- **TASK INSTRUCTIONS**
Every line of the data must be copied exactly.

===== GIVEN DATA

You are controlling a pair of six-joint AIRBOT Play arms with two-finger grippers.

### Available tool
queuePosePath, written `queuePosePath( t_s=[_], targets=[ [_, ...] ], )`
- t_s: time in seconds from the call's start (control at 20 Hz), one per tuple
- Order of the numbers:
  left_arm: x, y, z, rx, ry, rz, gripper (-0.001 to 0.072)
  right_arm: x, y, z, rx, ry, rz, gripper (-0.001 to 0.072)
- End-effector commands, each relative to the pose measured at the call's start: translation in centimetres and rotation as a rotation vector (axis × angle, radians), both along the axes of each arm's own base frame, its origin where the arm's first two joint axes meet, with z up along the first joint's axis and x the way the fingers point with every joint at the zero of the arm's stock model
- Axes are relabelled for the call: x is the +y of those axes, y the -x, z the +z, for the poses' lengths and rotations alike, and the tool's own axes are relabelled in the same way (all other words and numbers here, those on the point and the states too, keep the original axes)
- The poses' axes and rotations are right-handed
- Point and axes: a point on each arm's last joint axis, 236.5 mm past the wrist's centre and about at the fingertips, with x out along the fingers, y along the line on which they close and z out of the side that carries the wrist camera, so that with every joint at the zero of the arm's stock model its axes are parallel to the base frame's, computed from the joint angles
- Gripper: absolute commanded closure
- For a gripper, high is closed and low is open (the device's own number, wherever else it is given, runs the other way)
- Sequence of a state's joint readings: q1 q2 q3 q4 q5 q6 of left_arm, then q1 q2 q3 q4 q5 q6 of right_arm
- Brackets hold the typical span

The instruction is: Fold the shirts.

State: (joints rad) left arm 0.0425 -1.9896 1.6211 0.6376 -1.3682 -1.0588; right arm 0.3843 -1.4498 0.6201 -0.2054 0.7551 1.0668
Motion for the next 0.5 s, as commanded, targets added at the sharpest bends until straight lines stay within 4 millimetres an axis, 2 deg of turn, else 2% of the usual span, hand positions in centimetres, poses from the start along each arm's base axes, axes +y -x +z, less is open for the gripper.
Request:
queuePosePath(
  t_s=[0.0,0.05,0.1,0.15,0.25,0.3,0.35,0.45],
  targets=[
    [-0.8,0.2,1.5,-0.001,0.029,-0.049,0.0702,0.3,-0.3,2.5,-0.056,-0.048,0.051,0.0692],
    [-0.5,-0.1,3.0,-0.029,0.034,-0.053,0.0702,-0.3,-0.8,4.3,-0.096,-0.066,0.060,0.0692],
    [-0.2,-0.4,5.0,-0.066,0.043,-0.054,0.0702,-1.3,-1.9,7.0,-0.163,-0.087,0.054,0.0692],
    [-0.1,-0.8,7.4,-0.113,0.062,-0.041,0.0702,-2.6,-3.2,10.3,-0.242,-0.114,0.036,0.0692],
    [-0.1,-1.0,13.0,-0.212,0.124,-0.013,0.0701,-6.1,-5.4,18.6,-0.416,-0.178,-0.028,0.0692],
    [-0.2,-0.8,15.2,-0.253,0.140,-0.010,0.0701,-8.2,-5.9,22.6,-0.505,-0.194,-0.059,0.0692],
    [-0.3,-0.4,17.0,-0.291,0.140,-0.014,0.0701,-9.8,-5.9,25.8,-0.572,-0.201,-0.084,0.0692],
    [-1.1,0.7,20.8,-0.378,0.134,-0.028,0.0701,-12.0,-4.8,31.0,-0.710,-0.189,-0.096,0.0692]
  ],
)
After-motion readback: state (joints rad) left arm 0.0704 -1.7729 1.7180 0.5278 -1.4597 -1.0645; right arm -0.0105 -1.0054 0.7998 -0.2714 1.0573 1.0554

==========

- **EXERCISE OUTPUT**
You are controlling a pair of six-joint AIRBOT Play arms with two-finger grippers.

### Available tool
queuePosePath, written `queuePosePath( t_s=[_], targets=[ [_, ...] ], )`
- t_s: time in seconds from the call's start (control at 20 Hz), one per tuple
- Order of the numbers:
  left_arm: x, y, z, rx, ry, rz, gripper (-0.001 to 0.072)
  right_arm: x, y, z, rx, ry, rz, gripper (-0.001 to 0.072)
- End-effector commands, each relative to the pose measured at the call's start: translation in centimetres and rotation as a rotation vector (axis × angle, radians), both along the axes of each arm's own base frame, its origin where the arm's first two joint axes meet, with z up along the first joint's axis and x the way the fingers point with every joint at the zero of the arm's stock model
- Axes are relabelled for the call: x is the +y of those axes, y the -x, z the +z, for the poses' lengths and rotations alike, and the tool's own axes are relabelled in the same way (all other words and numbers here, those on the point and the states too, keep the original axes)
- The poses' axes and rotations are right-handed
- Point and axes: a point on each arm's last joint axis, 236.5 mm past the wrist's centre and about at the fingertips, with x out along the fingers, y along the line on which they close and z out of the side that carries the wrist camera, so that with every joint at the zero of the arm's stock model its axes are parallel to the base frame's, computed from the joint angles
- Gripper: absolute commanded closure
- For a gripper, high is closed and low is open (the device's own number, wherever else it is given, runs the other way)
- Sequence of a state's joint readings: q1 q2 q3 q4 q5 q6 of left_arm, then q1 q2 q3 q4 q5 q6 of right_arm
- Brackets hold the typical span

The instruction is: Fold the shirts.

State: (joints rad) left arm 0.0425 -1.9896 1.6211 0.6376 -1.3682 -1.0588; right arm 0.3843 -1.4498 0.6201 -0.2054 0.7551 1.0668
Motion for the next 0.5 s, as commanded, targets added at the sharpest bends until straight lines stay within 4 millimetres an axis, 2 deg of turn, else 2% of the usual span, hand positions in centimetres, poses from the start along each arm's base axes, axes +y -x +z, less is open for the gripper.
Request:
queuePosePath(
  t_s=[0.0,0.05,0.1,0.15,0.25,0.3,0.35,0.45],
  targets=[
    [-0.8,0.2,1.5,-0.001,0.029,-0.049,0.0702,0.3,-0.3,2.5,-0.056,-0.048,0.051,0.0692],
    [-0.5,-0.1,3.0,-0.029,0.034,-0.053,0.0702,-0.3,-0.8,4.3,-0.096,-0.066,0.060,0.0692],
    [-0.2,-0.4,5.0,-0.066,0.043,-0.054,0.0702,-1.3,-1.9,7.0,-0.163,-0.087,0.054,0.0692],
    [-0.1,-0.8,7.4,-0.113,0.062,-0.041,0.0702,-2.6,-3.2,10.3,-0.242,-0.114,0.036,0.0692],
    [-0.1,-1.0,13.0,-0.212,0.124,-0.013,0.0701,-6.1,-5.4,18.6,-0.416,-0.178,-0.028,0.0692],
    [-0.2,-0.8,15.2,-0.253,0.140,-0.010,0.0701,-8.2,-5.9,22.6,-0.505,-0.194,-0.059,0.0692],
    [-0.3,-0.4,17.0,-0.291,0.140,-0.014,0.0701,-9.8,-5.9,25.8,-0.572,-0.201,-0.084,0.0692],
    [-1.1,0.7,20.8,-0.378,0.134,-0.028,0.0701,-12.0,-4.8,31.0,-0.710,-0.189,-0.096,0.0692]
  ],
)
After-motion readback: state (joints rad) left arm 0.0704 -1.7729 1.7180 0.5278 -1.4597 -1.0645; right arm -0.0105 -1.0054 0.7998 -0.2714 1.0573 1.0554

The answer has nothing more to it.